What follows is an hour of baby elephants being bottle-fed, rolling in mud, climbing on each other, and generally being the most charming creatures on earth. Each elephant has a name, a backstory, and a dedicated keeper who sleeps with them at night. You can foster an elephant for $50 USD/year and get updates on their progress.
I'm not someone who cries at animal encounters. I came close.
Nairobi itself surprised me. I'd expected a gritty transit city and found instead a place with genuine energy and culture.
The Karen Blixen Museum — the farmhouse of "Out of Africa" fame — sits against the Ngong Hills in the Karen neighborhood. Entry is KES 1,200 (~$9 USD). The guided tour through the colonial farmhouse is brief but the setting is beautiful, and the Ngong Hills behind the property offer a 2-3 hour ridge hike with views of the Rift Valley.
The Nairobi National Museum (KES 1,200) covers natural history, paleontology (early human fossils), and Kenyan art. The adjacent Snake Park (KES 600) has more species of African snake than you knew existed. Allow 2-3 hours for both.
For food: Carnivore restaurant is the famous one — a circular open-fire grill serving rotating skewers of beef, lamb, chicken, and (optionally) game meats like ostrich and crocodile. About KES 5,000 per person. It's theatrical and fun.
But K'Osewe in the CBD has better value and more authentic Kenyan food. Their Luo-style fish (whole tilapia grilled over charcoal, served with ugali and sukuma wiki) is extraordinary and costs about KES 600 (~$5 USD). The restaurant is packed with Nairobi office workers at lunch, which tells you everything.
Nyama choma (grilled meat) at any local joint with a smoking grill outside: KES 300-600 for a generous plate with ugali.
I took an evening drive through the Westlands neighborhood and Karen, which are where most tourists stay and where the safety profile is genuinely good. The Westlands has a growing craft beer scene (Brew Bistro, Alchemist Bar) and international restaurants. Karen is leafy, quieter, and closer to the Giraffe Centre and Blixen Museum.
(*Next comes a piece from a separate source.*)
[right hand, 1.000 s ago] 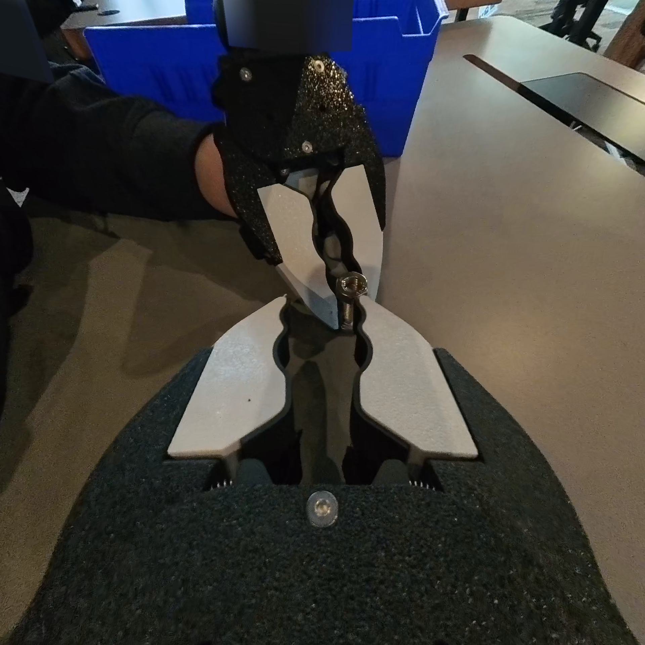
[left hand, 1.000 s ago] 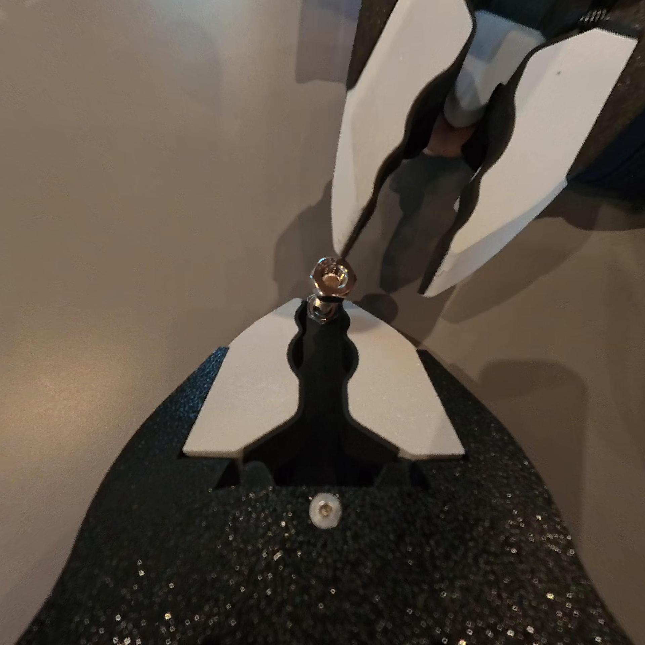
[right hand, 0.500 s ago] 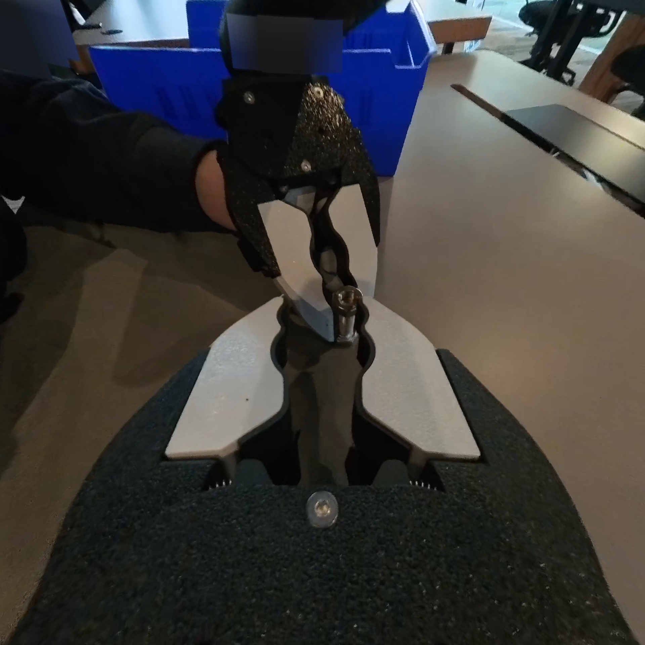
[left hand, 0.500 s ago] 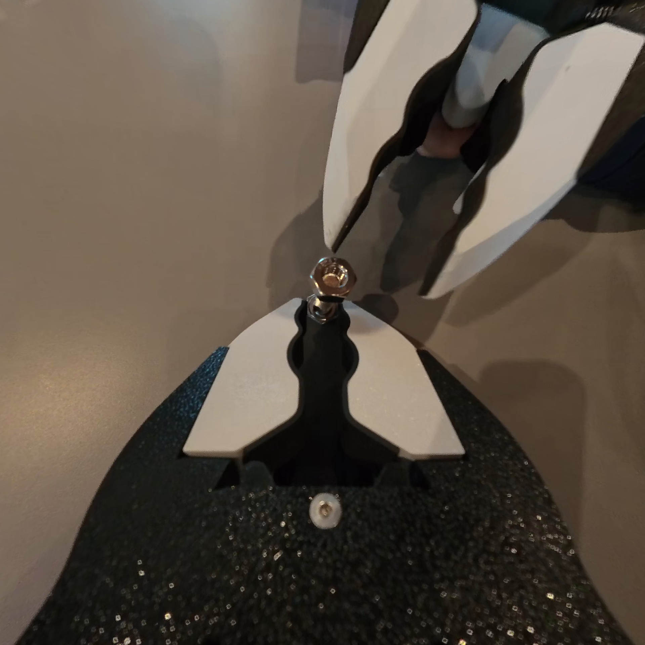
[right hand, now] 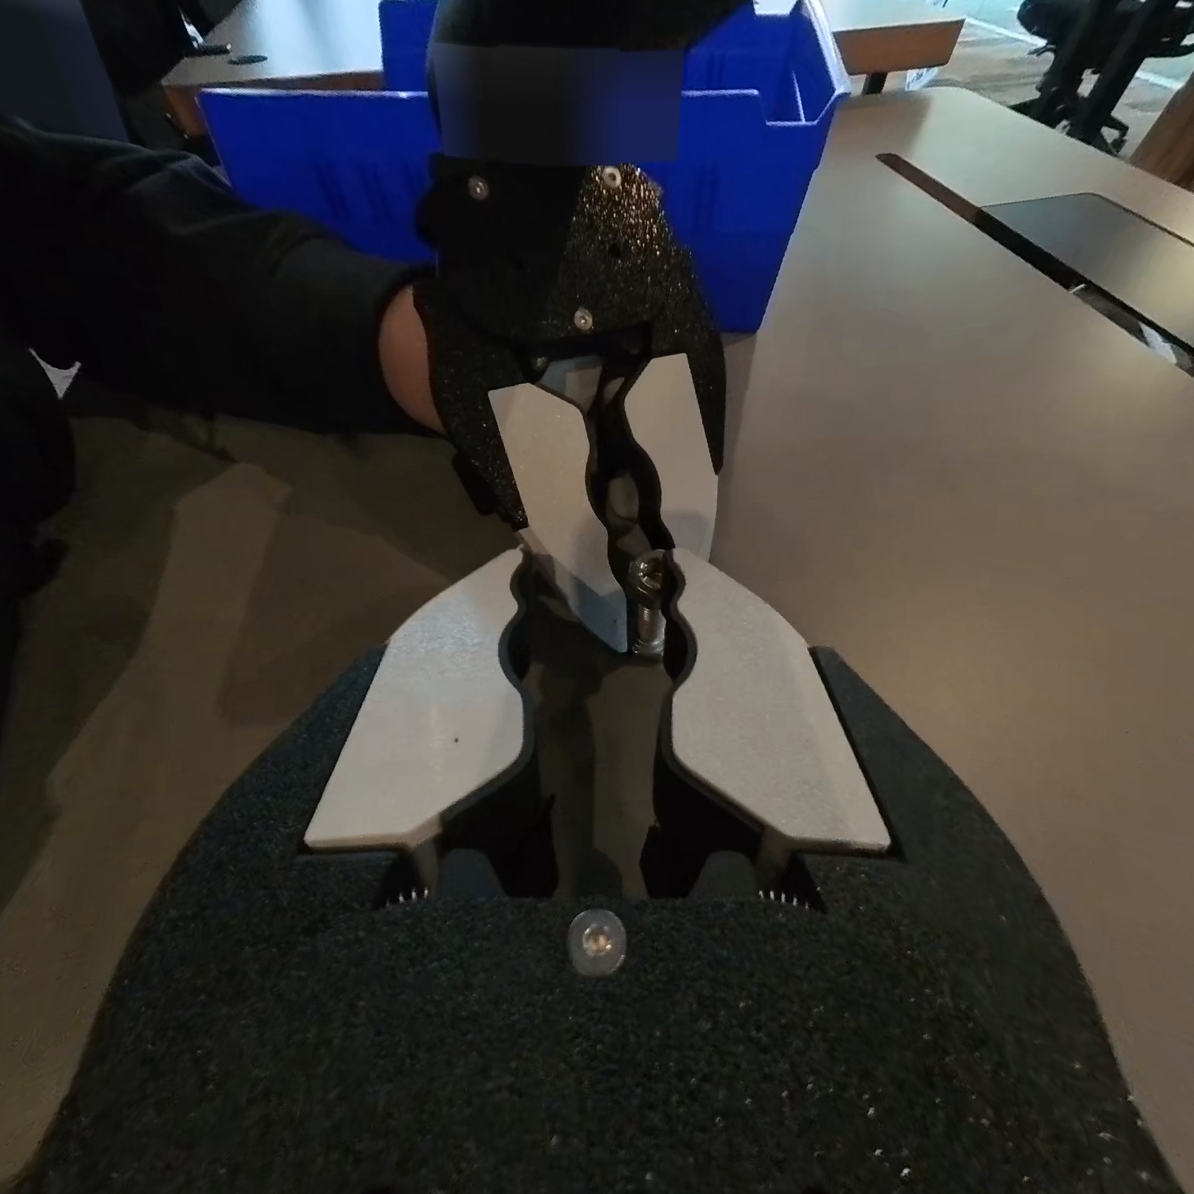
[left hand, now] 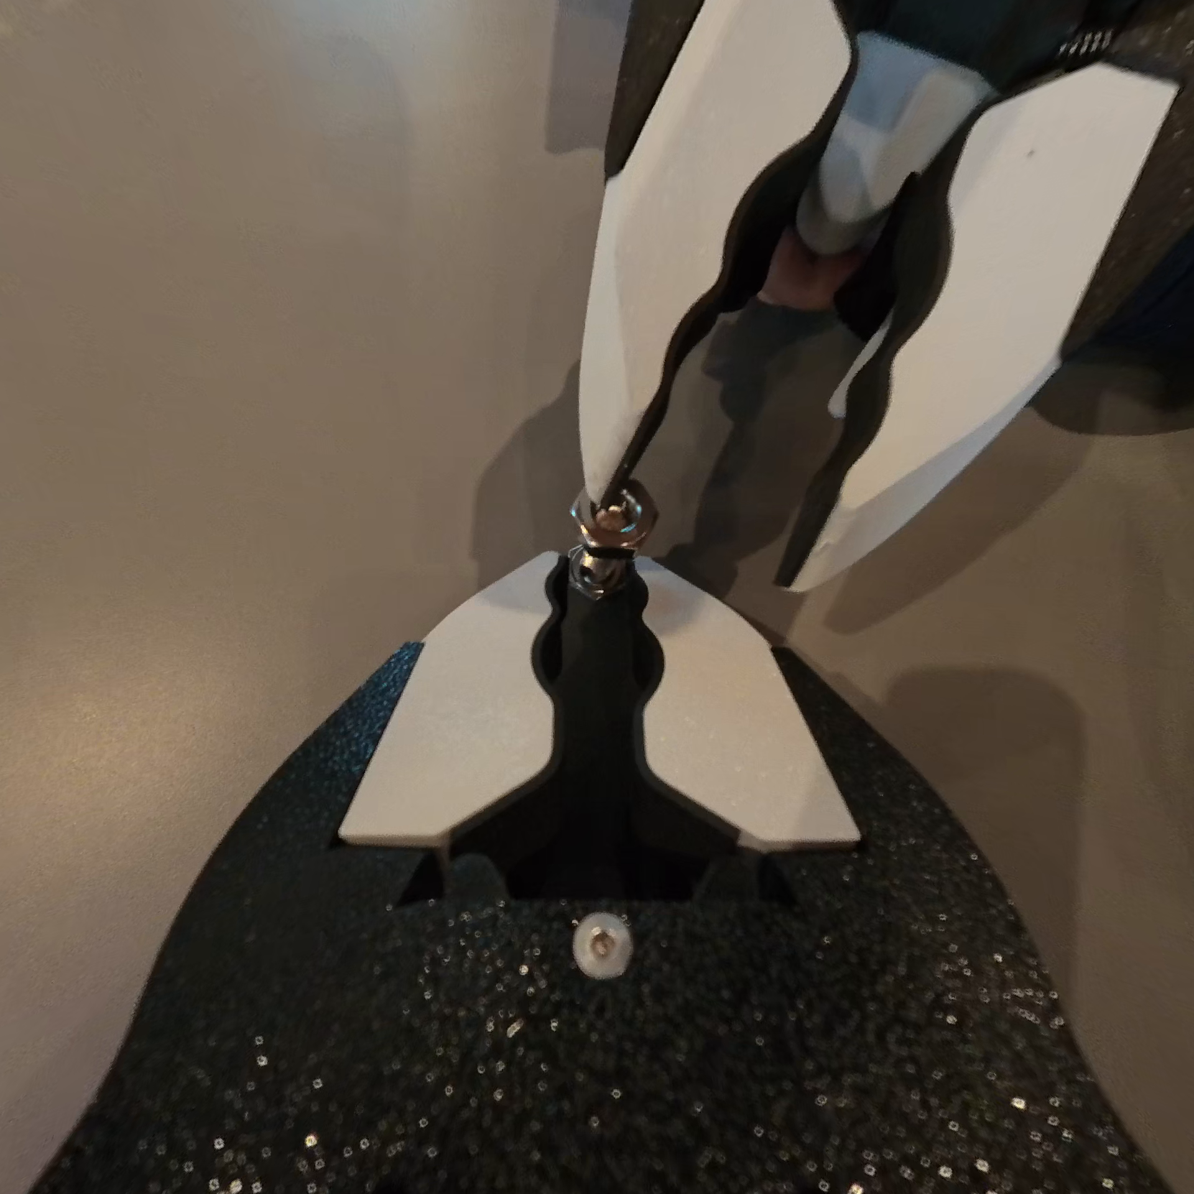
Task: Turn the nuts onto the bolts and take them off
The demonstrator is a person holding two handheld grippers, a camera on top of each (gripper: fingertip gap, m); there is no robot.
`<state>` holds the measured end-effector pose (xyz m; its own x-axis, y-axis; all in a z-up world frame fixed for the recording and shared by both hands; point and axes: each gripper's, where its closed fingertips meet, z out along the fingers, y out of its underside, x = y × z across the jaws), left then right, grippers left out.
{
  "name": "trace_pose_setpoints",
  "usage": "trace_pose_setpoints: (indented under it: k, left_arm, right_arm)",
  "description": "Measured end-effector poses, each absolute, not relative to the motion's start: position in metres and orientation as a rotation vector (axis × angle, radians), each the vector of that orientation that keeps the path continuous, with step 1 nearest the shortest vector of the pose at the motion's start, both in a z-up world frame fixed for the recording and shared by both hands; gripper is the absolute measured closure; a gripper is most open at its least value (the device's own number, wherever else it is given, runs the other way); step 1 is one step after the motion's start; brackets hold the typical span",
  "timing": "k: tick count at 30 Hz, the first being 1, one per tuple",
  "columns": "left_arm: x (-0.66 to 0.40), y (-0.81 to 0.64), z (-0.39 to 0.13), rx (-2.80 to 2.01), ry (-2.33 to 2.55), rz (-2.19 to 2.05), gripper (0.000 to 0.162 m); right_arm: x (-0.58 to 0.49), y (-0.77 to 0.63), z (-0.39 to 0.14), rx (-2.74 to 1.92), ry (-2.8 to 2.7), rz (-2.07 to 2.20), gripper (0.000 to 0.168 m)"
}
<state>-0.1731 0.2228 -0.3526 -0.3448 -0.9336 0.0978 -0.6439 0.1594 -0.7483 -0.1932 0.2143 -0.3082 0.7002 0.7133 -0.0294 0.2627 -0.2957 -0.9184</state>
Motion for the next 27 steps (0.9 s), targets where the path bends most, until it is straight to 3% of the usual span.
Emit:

The traffic, though. I need to mention the traffic. Nairobi rush hour (7-9AM, 5-8PM) is legendary. A 10 km drive can take 2 hours. The Nairobi Expressway (toll road, KES 200-600) bypasses the worst of it between the airport and Westlands. Schedule morning game drives, flights, and museum visits outside rush windows.
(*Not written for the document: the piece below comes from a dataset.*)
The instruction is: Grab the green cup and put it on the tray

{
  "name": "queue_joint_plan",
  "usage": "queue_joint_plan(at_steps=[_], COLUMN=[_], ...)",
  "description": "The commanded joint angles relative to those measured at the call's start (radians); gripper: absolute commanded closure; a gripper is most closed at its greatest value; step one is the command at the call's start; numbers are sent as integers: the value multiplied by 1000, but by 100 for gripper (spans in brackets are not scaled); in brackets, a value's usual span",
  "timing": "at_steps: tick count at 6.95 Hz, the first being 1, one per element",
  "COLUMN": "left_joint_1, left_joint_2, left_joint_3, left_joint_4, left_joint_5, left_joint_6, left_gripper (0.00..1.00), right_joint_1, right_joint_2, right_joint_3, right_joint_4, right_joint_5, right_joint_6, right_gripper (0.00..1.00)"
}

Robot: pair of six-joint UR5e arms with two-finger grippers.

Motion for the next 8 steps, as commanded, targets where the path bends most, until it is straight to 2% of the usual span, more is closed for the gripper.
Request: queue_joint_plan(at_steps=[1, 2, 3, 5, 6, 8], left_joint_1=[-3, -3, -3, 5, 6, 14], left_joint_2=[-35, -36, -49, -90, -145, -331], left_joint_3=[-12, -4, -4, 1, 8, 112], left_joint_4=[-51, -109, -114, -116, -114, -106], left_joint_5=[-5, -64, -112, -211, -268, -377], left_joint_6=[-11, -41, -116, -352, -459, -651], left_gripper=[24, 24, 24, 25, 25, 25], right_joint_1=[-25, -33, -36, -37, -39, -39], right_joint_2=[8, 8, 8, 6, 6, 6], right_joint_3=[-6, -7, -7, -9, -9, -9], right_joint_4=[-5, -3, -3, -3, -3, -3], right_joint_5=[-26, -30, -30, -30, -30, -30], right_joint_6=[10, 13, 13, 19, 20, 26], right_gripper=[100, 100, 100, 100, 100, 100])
I used Uber and Bolt exclusively — rides are tracked, prices are fixed (KES 500-1,500 across most distances), and it's the safest transport option. Never walk with valuables or at night in unfamiliar areas.
On my last morning, I went back to the Giraffe Centre. Not because I needed another giraffe kiss (though I got one). But because something about the combination — endangered animals being bred and educated about, 15 minutes from downtown, in a country where wildlife conservation is woven into the national identity — felt important.
Nairobi isn't a safari. It's the city that proves a city and a national park can coexist. That a 21-million-person metro area can have rhinos inside its boundaries. That a giraffe can lean down and take a food pellet from your lips while a skyscraper glints in the distance behind it.
Is it a destination in itself? For 2-3 days, absolutely. As a gateway to the Masai Mara and Mount Kenya? Even more so. But don't rush through. Give Nairobi at least two full days.
For another city where wildlife meets urban life, Cape Town offers penguins on the beach and Table Mountain's 1,500 plant species within the city limits. And if Nairobi inspires you toward an island escape afterward, Zanzibar is a short flight away with turquoise waters and spice-scented Stone Town.
Practical notes: Apply for a Kenya eTA at etakenya.go.ke at least 72 hours before travel ($30 USD). Get a Safaricom SIM at the airport for data and M-Pesa mobile money (KES 200 for the SIM). Drink bottled water only. The climate is pleasant year-round (12-26°C at 1,795m elevation) — pack layers for cool mornings.